Graves' disease is a multiorgan autoimmune disease of complex pathophysiology that primarily affects the thyroid gland and orbit. The ophthalmic manifestations of Graves' disease may vary from mild proptosis which causes minimal cosmetic embarrassment to subluxation of the globe, exposure keratitis, corneal abrasion and even blindness. This article focuses on outcomes following orbital decompression.

RECENT FINDINGS

Surgical techniques have evolved with improved understanding of sinonasal anatomy and being technology-driven with the use of the fiberoptic endoscope and image guidance. The most common surgical outcome reported in the literature is reduction in proptosis, followed by visual acuity and intraocular pressure. Quality-of-life assessments are not routinely measured.

SUMMARY

There are a myriad of surgical techniques currently in practice which underscores the fact that no single technique is clearly superior to another. Endoscopic decompression results in a mean reduction of 3.50 mm and is associated with a low complication rate. Nevertheless, the literature suggests that the best techniques are likely to be multiwall approaches such as combined medial and lateral wall decompression.

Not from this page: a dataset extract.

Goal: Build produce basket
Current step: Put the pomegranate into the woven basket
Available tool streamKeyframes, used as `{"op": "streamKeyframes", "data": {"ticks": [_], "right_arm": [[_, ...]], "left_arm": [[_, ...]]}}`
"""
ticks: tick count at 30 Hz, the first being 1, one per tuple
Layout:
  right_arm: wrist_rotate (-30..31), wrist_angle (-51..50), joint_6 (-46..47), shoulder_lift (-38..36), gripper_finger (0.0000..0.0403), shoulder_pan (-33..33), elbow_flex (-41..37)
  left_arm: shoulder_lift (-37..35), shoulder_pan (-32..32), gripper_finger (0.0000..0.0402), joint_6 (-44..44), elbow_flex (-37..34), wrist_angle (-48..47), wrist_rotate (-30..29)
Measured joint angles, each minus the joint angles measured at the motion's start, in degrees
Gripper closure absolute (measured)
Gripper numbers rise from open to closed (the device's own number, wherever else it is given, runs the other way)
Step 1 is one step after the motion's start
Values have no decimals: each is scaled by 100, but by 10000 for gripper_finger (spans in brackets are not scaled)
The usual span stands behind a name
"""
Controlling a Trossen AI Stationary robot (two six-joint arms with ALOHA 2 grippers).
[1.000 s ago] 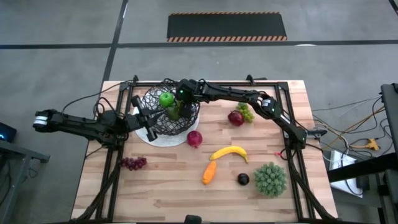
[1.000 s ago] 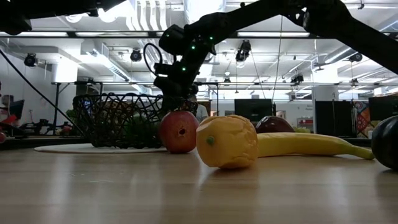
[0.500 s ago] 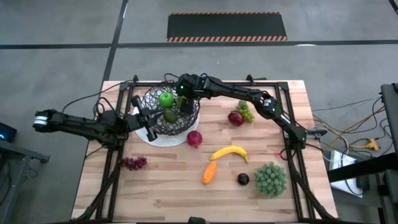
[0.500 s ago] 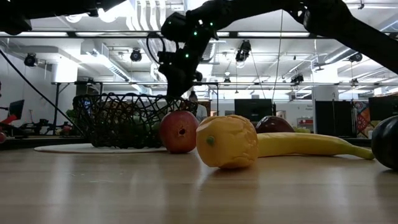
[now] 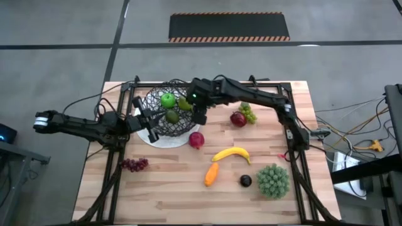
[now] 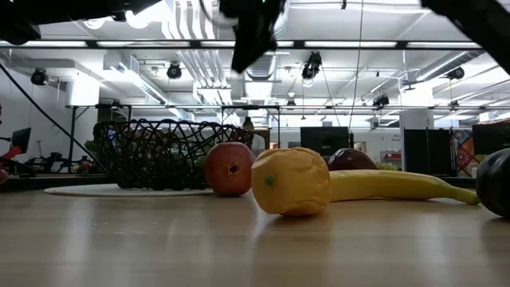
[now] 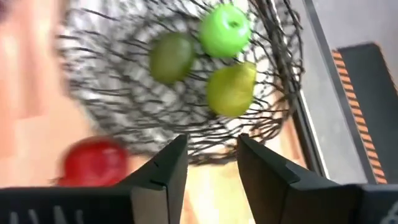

Management of dysthyroid ophthalmopathy is clearly multidisciplinary. Future studies should consider a minimum data set for reporting outcome measures which should include a quality of life tool.

摘要

综述目的

格雷夫斯病是一种多器官自身免疫性疾病,病理生理复杂,主要影响甲状腺和眼眶。格雷夫斯病的眼部表现各异,从轻微突眼(仅引起轻微的美容问题)到眼球半脱位、暴露性角膜炎、角膜擦伤甚至失明。本文重点关注眼眶减压术后的结果。

最新发现

随着对鼻窦解剖结构认识的提高以及光纤内窥镜和图像引导技术的应用,手术技术不断发展。文献报道的最常见手术结果是突眼减轻,其次是视力和眼压改善。生活质量评估未常规进行测量。

总结

目前有多种手术技术在临床应用,这突出表明没有一种技术明显优于其他技术。内镜减压平均可使突眼减少3.50毫米,且并发症发生率较低。然而,文献表明最佳技术可能是多壁减压方法,如联合内外壁减压。甲状腺相关眼病的治疗显然需要多学科协作。未来研究应考虑采用最小数据集来报告结果指标,其中应包括生活质量工具。